Wednesday, November 4, 2009


Yesterday was election day, and here in New York the big hubbub was about Bloomberg overturning a law against a mayor serving more than two consecutive terms, despite once saying he would never do such a thing. And since he's a billionaire, his money all but ensured he would win a third term. He did win, but by only a small margin, making it even more unpalatable to many people who otherwise approve the job he's done but feel taken advantage of by his maneuvers. I have mixed feelings myself. On one hand, who does he think he is to just change a law so that he can be mayor for a third term? On the other hand, it was still the voters that decided the result. And is it so bad to have a billionaire mayor? You know he's not in the job for the money, because he was already rich, and has spent bucketloads of his own money to campaign. Maybe he really does have New York's best interests in mind. I know if I was a billionaire, I could think of several more enjoyable professions than mayor of New York. Then again, what does a billionaire know about the needs of all the millions of working class people in the city? Personally I think he's doing a pretty good job, and I don't another term is going to be such a bad thing. After all, the mayor of Boston has been in office for 5 terms!

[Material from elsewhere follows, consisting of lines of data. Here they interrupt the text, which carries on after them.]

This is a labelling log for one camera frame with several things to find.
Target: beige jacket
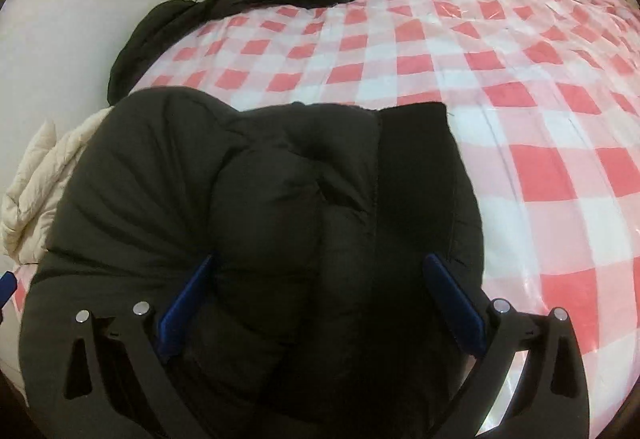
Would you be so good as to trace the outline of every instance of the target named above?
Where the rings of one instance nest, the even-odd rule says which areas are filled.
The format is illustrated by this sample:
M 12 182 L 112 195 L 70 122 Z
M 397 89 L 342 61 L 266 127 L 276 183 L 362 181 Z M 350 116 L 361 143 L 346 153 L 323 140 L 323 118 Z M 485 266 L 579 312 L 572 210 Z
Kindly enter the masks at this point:
M 18 264 L 38 263 L 56 207 L 78 159 L 110 108 L 88 117 L 56 141 L 56 127 L 45 122 L 33 136 L 14 181 L 2 197 L 0 253 Z

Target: metal bolt
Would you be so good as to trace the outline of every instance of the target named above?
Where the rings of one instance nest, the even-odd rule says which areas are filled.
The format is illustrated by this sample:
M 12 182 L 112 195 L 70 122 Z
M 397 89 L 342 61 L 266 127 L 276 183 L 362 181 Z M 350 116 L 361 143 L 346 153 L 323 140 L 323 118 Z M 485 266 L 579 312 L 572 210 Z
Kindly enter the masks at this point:
M 554 316 L 558 318 L 559 321 L 564 322 L 567 318 L 569 318 L 569 313 L 562 309 L 561 307 L 556 307 L 554 309 Z
M 89 316 L 91 316 L 89 314 L 89 311 L 87 311 L 86 309 L 82 309 L 81 311 L 78 311 L 78 314 L 76 315 L 76 322 L 78 322 L 79 324 L 83 324 L 84 322 L 89 320 Z
M 151 306 L 149 305 L 149 302 L 138 302 L 133 306 L 133 313 L 137 314 L 138 316 L 142 316 L 143 314 L 147 314 L 149 312 L 150 307 Z
M 507 302 L 504 298 L 496 298 L 494 300 L 494 309 L 498 311 L 498 313 L 508 313 L 511 309 L 511 304 Z

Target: black garment
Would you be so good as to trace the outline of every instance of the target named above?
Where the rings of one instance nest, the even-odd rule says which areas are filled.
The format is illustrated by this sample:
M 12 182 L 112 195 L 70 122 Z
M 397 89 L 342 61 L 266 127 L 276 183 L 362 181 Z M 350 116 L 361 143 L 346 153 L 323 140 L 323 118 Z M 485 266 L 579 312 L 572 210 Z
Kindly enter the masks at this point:
M 173 44 L 198 26 L 252 8 L 290 4 L 300 8 L 329 7 L 352 0 L 169 0 L 152 9 L 137 26 L 111 68 L 107 90 L 115 105 L 138 83 Z
M 136 92 L 108 115 L 48 248 L 20 361 L 31 408 L 63 431 L 74 424 L 56 421 L 54 402 L 75 314 L 140 300 L 162 314 L 219 254 L 166 367 L 216 439 L 423 437 L 459 387 L 463 355 L 421 259 L 459 260 L 478 285 L 483 261 L 444 105 L 238 112 L 183 88 Z

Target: gingham fabric
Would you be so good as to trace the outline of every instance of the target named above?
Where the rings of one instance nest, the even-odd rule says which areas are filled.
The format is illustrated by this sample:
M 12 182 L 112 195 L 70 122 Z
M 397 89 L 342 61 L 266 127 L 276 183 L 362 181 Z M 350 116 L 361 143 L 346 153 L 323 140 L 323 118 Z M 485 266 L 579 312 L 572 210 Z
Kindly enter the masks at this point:
M 209 22 L 137 89 L 186 85 L 237 109 L 441 100 L 484 224 L 484 290 L 566 308 L 591 436 L 640 374 L 640 15 L 620 0 L 356 0 Z M 484 429 L 497 425 L 514 363 Z

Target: wall
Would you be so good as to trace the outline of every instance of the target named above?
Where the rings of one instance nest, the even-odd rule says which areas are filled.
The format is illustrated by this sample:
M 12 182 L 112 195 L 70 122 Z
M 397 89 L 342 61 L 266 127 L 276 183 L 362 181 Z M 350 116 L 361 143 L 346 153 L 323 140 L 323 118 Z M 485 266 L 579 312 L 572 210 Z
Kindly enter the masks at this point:
M 163 0 L 7 0 L 0 10 L 0 193 L 45 118 L 58 135 L 106 106 L 111 64 Z M 0 256 L 0 274 L 12 263 Z M 5 308 L 0 368 L 17 375 L 17 320 Z

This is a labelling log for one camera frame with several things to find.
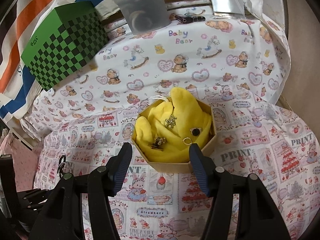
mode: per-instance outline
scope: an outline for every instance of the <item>white printed fabric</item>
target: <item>white printed fabric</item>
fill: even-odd
[[[212,158],[232,174],[259,176],[297,239],[320,204],[319,143],[295,113],[263,101],[237,85],[189,90],[211,106],[218,132]],[[39,164],[34,187],[55,187],[58,160],[67,156],[70,171],[88,174],[130,142],[138,113],[147,100],[59,125],[34,148]],[[229,237],[235,236],[238,196],[234,195]],[[193,174],[156,172],[133,147],[122,189],[109,198],[122,240],[199,240],[212,200],[201,192]],[[83,195],[86,239],[92,239],[87,195]]]
[[[211,6],[174,9],[204,22],[171,24],[133,36],[125,25],[94,59],[48,92],[42,91],[21,124],[41,139],[61,122],[124,109],[174,86],[239,85],[276,103],[290,71],[284,31],[262,15],[262,0],[244,0],[250,19],[212,15]]]

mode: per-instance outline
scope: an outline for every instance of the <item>gold ring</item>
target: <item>gold ring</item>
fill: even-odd
[[[183,143],[186,144],[186,145],[191,145],[192,144],[192,140],[191,140],[191,138],[187,137],[187,138],[183,139]]]

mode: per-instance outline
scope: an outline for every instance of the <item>gold charm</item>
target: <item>gold charm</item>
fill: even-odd
[[[167,139],[165,137],[158,136],[155,140],[155,143],[152,144],[151,149],[163,151],[160,146],[164,145],[166,142]]]
[[[170,126],[169,128],[172,129],[176,125],[176,120],[177,120],[176,117],[174,117],[173,115],[170,115],[169,119],[165,119],[165,122],[167,123],[165,126],[166,127]]]

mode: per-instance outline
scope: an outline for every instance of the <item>yellow fabric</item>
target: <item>yellow fabric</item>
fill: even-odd
[[[183,139],[189,137],[202,149],[209,140],[212,118],[203,112],[194,96],[183,88],[170,91],[172,102],[162,102],[151,109],[148,119],[137,119],[135,130],[136,143],[151,162],[186,163],[189,162],[189,145]],[[165,119],[173,115],[177,119],[173,129],[165,127]],[[199,136],[193,136],[193,128],[201,128]],[[165,137],[167,143],[161,146],[163,151],[151,149],[157,136]]]

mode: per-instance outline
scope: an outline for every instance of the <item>baby bear fabric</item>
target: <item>baby bear fabric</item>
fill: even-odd
[[[252,13],[246,19],[217,18],[212,6],[190,5],[171,10],[171,24],[157,31],[134,36],[119,26],[91,63],[41,92],[22,125],[44,138],[61,122],[124,109],[176,86],[236,84],[275,104],[290,70],[287,39],[261,13],[262,0],[244,1]],[[205,21],[184,25],[174,14]]]

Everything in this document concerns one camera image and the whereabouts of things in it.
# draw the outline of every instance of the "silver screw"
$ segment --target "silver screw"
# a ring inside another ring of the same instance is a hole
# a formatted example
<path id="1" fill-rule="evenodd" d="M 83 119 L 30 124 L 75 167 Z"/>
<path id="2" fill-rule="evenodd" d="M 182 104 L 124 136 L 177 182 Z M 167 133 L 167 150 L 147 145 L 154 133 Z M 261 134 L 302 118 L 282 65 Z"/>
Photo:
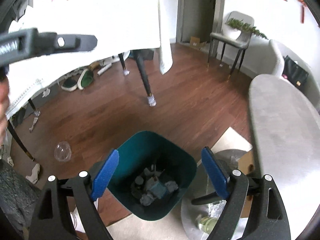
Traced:
<path id="1" fill-rule="evenodd" d="M 56 176 L 51 175 L 48 177 L 48 181 L 54 181 L 56 179 Z"/>
<path id="2" fill-rule="evenodd" d="M 240 176 L 241 175 L 241 171 L 233 170 L 232 174 L 235 175 L 235 176 Z"/>
<path id="3" fill-rule="evenodd" d="M 58 38 L 58 44 L 60 47 L 64 46 L 64 39 L 62 37 Z"/>
<path id="4" fill-rule="evenodd" d="M 88 175 L 88 173 L 86 172 L 86 171 L 81 171 L 80 173 L 79 173 L 79 176 L 81 177 L 81 178 L 84 178 L 84 177 L 86 177 Z"/>
<path id="5" fill-rule="evenodd" d="M 270 176 L 270 175 L 266 175 L 266 176 L 264 176 L 264 178 L 266 179 L 266 180 L 268 180 L 268 181 L 272 181 L 272 177 Z"/>

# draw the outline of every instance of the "white tablecloth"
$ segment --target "white tablecloth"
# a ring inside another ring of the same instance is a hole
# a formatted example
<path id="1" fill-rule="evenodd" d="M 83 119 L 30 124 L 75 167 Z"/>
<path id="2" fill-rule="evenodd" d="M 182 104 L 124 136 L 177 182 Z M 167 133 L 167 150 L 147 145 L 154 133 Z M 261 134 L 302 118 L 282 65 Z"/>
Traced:
<path id="1" fill-rule="evenodd" d="M 10 64 L 10 118 L 37 91 L 66 73 L 133 49 L 159 48 L 162 74 L 172 66 L 167 19 L 162 0 L 56 0 L 28 8 L 9 31 L 37 27 L 39 32 L 91 34 L 91 52 L 63 53 Z"/>

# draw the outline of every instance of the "wooden floor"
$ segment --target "wooden floor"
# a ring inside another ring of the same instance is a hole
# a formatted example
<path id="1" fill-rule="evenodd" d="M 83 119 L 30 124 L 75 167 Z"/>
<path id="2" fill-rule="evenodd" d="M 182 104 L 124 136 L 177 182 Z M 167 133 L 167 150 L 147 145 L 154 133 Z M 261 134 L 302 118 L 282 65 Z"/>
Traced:
<path id="1" fill-rule="evenodd" d="M 146 61 L 156 107 L 149 107 L 140 74 L 132 59 L 126 60 L 130 75 L 124 77 L 120 63 L 94 83 L 74 92 L 60 91 L 41 109 L 34 131 L 29 132 L 33 116 L 16 129 L 17 134 L 42 167 L 36 186 L 42 188 L 49 175 L 59 179 L 77 175 L 102 160 L 111 148 L 119 147 L 134 133 L 151 130 L 190 153 L 196 161 L 203 147 L 212 147 L 231 126 L 250 141 L 247 120 L 247 94 L 251 79 L 234 72 L 226 82 L 229 68 L 219 67 L 207 55 L 182 45 L 172 45 L 173 66 L 161 75 L 157 56 Z M 67 141 L 71 160 L 59 163 L 54 158 L 58 142 Z M 12 141 L 14 168 L 30 175 L 33 163 Z M 109 225 L 129 212 L 106 191 L 100 198 L 99 213 Z"/>

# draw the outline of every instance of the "green plant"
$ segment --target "green plant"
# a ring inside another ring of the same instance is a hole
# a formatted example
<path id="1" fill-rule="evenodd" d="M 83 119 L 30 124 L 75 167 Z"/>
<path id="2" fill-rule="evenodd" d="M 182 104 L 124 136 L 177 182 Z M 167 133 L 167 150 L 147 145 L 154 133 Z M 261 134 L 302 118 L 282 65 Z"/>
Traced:
<path id="1" fill-rule="evenodd" d="M 231 28 L 240 30 L 242 32 L 249 32 L 256 35 L 257 37 L 268 39 L 264 33 L 260 32 L 257 29 L 256 26 L 251 26 L 248 23 L 244 23 L 243 20 L 240 21 L 240 20 L 231 18 L 230 20 L 228 20 L 227 25 L 229 25 Z"/>

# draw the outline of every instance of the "trash can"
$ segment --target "trash can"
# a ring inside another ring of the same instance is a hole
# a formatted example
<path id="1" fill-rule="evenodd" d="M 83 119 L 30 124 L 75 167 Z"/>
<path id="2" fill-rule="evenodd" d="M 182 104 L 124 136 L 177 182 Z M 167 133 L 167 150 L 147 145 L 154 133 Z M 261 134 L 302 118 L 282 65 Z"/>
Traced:
<path id="1" fill-rule="evenodd" d="M 197 165 L 193 157 L 154 132 L 138 132 L 117 150 L 119 164 L 108 189 L 122 205 L 143 220 L 155 221 L 166 216 L 185 194 L 196 175 Z M 176 181 L 179 190 L 168 198 L 143 206 L 133 197 L 130 185 L 155 160 L 157 168 L 165 170 Z"/>

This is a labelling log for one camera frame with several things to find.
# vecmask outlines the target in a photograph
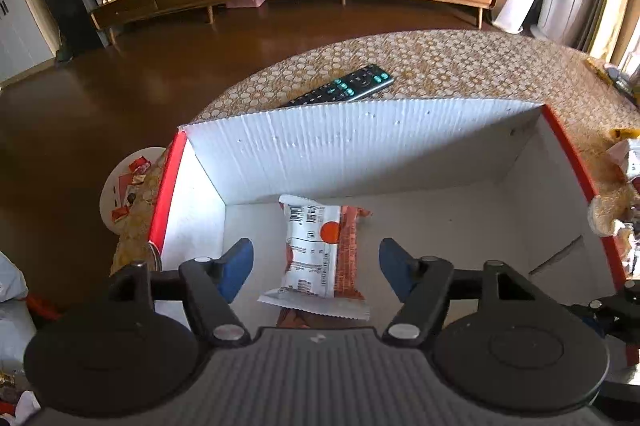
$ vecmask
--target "orange circle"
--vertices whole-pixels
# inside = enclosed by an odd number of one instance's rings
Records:
[[[320,228],[320,238],[328,244],[337,244],[340,237],[340,224],[327,222]]]

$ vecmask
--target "metal screw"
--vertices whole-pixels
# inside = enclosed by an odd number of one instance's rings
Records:
[[[213,329],[213,335],[220,341],[237,341],[244,336],[244,329],[238,325],[227,323]]]
[[[420,329],[409,323],[396,323],[389,328],[389,335],[397,340],[414,340],[420,335]]]

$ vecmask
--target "round black motor cover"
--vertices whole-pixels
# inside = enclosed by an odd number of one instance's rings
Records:
[[[447,382],[485,406],[544,415],[585,404],[604,379],[609,352],[564,309],[514,300],[450,324],[433,361]]]
[[[72,415],[121,416],[158,404],[196,367],[183,325],[135,302],[99,302],[39,331],[24,368],[45,406]]]

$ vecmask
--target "white cabinet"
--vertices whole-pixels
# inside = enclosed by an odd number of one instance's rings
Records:
[[[26,0],[0,0],[0,82],[52,57]]]

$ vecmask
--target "round table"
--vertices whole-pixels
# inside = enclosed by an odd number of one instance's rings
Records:
[[[551,42],[499,32],[432,30],[379,34],[292,56],[229,88],[194,119],[238,116],[281,106],[331,79],[376,63],[396,82],[373,98],[505,98],[549,104],[580,152],[606,217],[633,199],[602,155],[608,131],[640,127],[640,112],[585,65],[586,55]],[[156,260],[146,244],[165,155],[146,176],[120,235],[112,272],[133,260]]]

The other thing I have to rant about is the people who are scared of getting vaccinated. The swine flu is here and while it isn't turning out to be quite as deadly as people were worried about, it is still serious, and important for people to be vaccinated if they are at risk. Some people still persist in thinking that the flu vaccine has high levels of mercury in it, but the truth is that it contains less mercury than a can of tunafish. The benefits of the vaccine far outweigh the risks, and that goes for childhood vaccinations as well. When you look at the destruction done by mumps, rubella, smallpox, polio, and measles in the past centuries and compare it with the health of children today, we have so much to thank scientists and doctors for. There have been many studies trying to find a link between childhood vaccinations and autism, but there has been no evidence of a link. I can understand a parent being worried about the welfare of their child, and health is a delicate subject, but I believe that it is in everyone's best interest to take advantage of the vaccines that are available and prevent many devastating diseases.

I also feel like ranting about the mosquitoes that have been proliferating in the unseasonably warm weather we've been having, but I'm tired of standing on this soapbox. Let me just thank the doctors and scientists again for making it possible for me not to have to die of malaria or yellow fever, and I'll save the anti-mosquito rant for another day.